I’ll be posting. See backstory here… -Sarah White
By Michael Sprecher
What if we humans are really a virus on the earth? And if so, what if some of us are the vaccine form of humans here to keep all of us from killing the planet?
This is a thought that goes through my mind as I am riding for a few hours in a state van going from Madison to any of a number of State Natural Areas. I am working as an LTE for the state with the Bureau of Endangered Resources.
Our main job is Invasive Species control. Early Spring is Burn Season, followed by Garlic Mustard pulling until early summer. Purple Loose Strife control is a summer job, with Honey Suckle and Buckthorn pulling in between, to give a break from mosquitoes and forever-wet boots and clothes. Fall is back to controlled burns, with winter cutting down Cedar or Box Elder trees. All of these events are to keep the invasive species from taking complete control over prairies and woods.
I loved this job because I felt like I have a purpose and I was doing something good. I could see my results every day with a nice burned prairie, a pile of Garlic Mustard, or a nice roaring fire. I also could eat as much as I wanted because no amount of food would make up for the calories I was using. I also was making friends.
This was also the ultimate Survivor job. Nothing more fun than Mud, Ice, Fire, Insects, and Sleep Deprivation. Some days you would encounter all of these in just a few hours. I don’t think I have ever seen a Survivor challenge as difficult as a controlled burn on a Mississippi River Valley bluff. This would include hiking up a Mississippi bluff in full fire gear with a 50lb water jug on your back, trying to contain a 20 ft flame fire behind a fire break. Complete insanity and a wonderful adrenaline rush.
Now with all invasions/Survivor challenges sometimes the battle does not go as planned.
This looked to be a simple uneventful day with invasive control. No fire, no bugs, no sleep deprivation, just some cold, but this was January and that is to be expected. I was working with two other guys, Jim and Greg, with a Wetland Reclamation project involving cutting down Box Elder trees from an old farm field ditch line.

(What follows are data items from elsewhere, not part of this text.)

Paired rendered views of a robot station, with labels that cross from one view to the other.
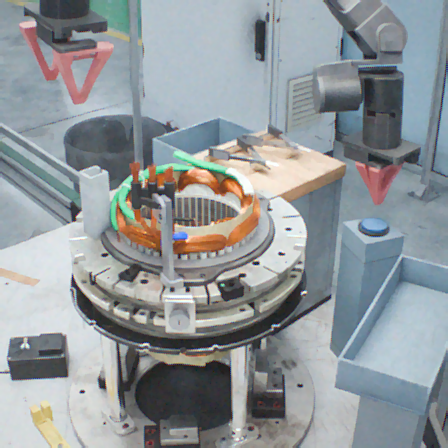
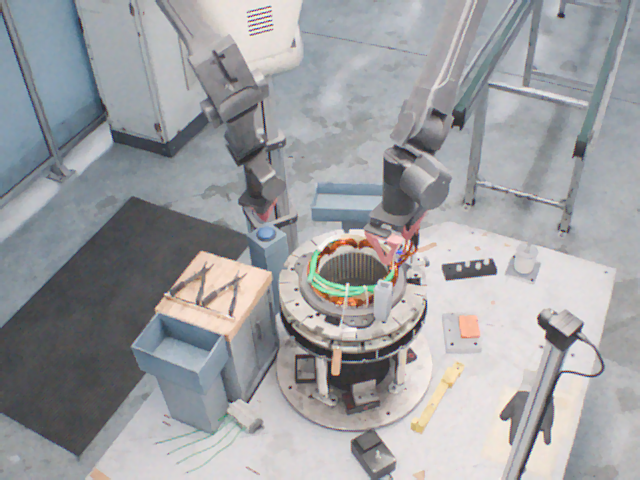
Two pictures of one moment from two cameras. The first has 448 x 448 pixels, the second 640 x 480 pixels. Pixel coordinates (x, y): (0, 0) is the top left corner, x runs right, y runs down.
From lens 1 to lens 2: 1.69 m
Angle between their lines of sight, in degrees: 83
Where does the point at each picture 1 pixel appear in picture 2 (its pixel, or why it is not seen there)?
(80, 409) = (403, 406)
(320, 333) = not seen: hidden behind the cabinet
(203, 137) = (152, 361)
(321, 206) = not seen: hidden behind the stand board
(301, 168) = (219, 269)
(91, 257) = (409, 305)
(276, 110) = not seen: outside the picture
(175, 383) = (345, 378)
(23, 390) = (399, 456)
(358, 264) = (283, 250)
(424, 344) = (363, 202)
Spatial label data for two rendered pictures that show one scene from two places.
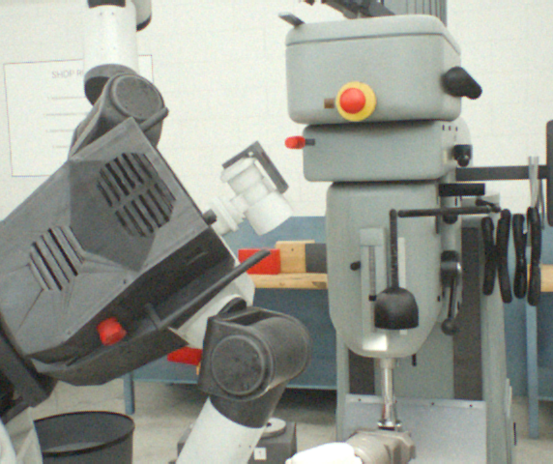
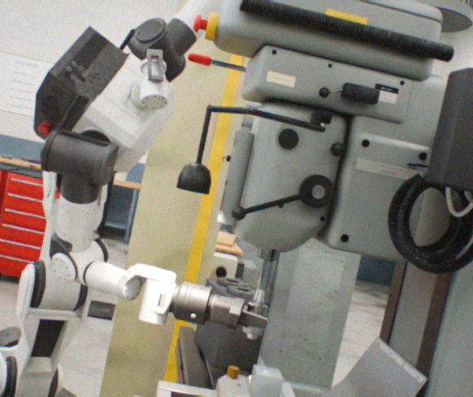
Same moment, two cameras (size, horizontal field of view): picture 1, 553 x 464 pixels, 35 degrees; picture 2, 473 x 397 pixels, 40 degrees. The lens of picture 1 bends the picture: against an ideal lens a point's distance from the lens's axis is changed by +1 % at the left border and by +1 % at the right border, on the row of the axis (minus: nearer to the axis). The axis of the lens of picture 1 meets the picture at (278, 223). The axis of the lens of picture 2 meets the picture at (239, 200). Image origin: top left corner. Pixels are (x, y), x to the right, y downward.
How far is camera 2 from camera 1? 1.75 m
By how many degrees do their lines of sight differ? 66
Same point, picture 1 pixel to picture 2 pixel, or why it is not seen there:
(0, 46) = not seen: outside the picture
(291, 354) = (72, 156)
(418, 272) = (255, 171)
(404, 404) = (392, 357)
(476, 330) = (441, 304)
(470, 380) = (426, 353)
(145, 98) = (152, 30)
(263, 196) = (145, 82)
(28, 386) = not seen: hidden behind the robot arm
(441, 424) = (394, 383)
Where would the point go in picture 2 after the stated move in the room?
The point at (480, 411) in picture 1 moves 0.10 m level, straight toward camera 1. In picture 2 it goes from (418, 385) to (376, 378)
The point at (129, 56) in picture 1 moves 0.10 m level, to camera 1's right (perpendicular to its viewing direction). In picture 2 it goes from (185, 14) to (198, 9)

We have been working on this for a few weeks, so all of us were on automatic pilot. I got all my chainsaw gear on: Boots, Chaps, Gloves, Helmet with Sound protection. I was thinking nothing could get me with all this on, except getting crushed by a tree, but today I’m working on all small trees so that is not a worry. I go over to where I left off the day before and start to saw away.
I can see this in my mind perfectly. The day was clear the air had that crisp and clean feeling it has at 0 degrees. I was just starting to reach a bit to cut a limb off a tree and then black, cold and panic.

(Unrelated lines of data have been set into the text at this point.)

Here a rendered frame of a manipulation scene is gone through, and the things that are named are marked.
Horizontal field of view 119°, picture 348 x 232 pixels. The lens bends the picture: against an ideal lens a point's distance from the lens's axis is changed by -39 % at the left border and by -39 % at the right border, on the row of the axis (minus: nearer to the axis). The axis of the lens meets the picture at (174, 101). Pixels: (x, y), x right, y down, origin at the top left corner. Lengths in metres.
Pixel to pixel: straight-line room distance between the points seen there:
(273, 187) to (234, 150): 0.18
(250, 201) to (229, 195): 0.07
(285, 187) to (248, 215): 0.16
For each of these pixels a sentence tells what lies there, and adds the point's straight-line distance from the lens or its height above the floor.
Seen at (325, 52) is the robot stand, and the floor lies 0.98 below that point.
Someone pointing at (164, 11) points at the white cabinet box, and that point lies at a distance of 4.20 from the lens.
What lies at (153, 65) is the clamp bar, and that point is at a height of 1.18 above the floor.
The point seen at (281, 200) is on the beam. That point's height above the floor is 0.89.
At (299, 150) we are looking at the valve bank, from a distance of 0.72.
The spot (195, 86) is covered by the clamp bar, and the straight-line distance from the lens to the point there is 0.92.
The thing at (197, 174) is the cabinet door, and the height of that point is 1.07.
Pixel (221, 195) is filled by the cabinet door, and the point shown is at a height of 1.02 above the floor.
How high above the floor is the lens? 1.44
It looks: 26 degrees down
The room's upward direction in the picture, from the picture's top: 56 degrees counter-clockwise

I quickly realize that I am underwater, I somehow broke though the ice and I can’t touch bottom. Severe panic hits me because I know I’m wearing lots of clothes that are very heavy wet. I have branches all around me and I frantically pull on them. I recall no detail of how long it took or how I got out of the water, only that I did it very fast.
Once out on the snow in below-zero weather, I look to see if I still have arms and legs. Everything went so fast I did not know where the chainsaw ended up and was not sure if it went down with me and/or cut me. I see the chainsaw dry and laying in the snow a bit away from me. Subconsciously I managed to throw it as I went through the ice. Relief over having no injuries quickly changed to a new worry. It is very cold and I am very wet and a distance from the van or a warm building. I get up gather the chainsaw and walk to find the other two guys. I find them and say. “ I think I’m done for the day. I fell through the ice.” I’m very calm, but explain I’m getting cold.
Quickly, we get back to the state vehicle and head to Greg’s house. There I wash my clothes and hang out for the day.
That day I lost the survivor challenge. Tomorrow we would be back to start again with a new plan of attack that stayed off ditch line waterways.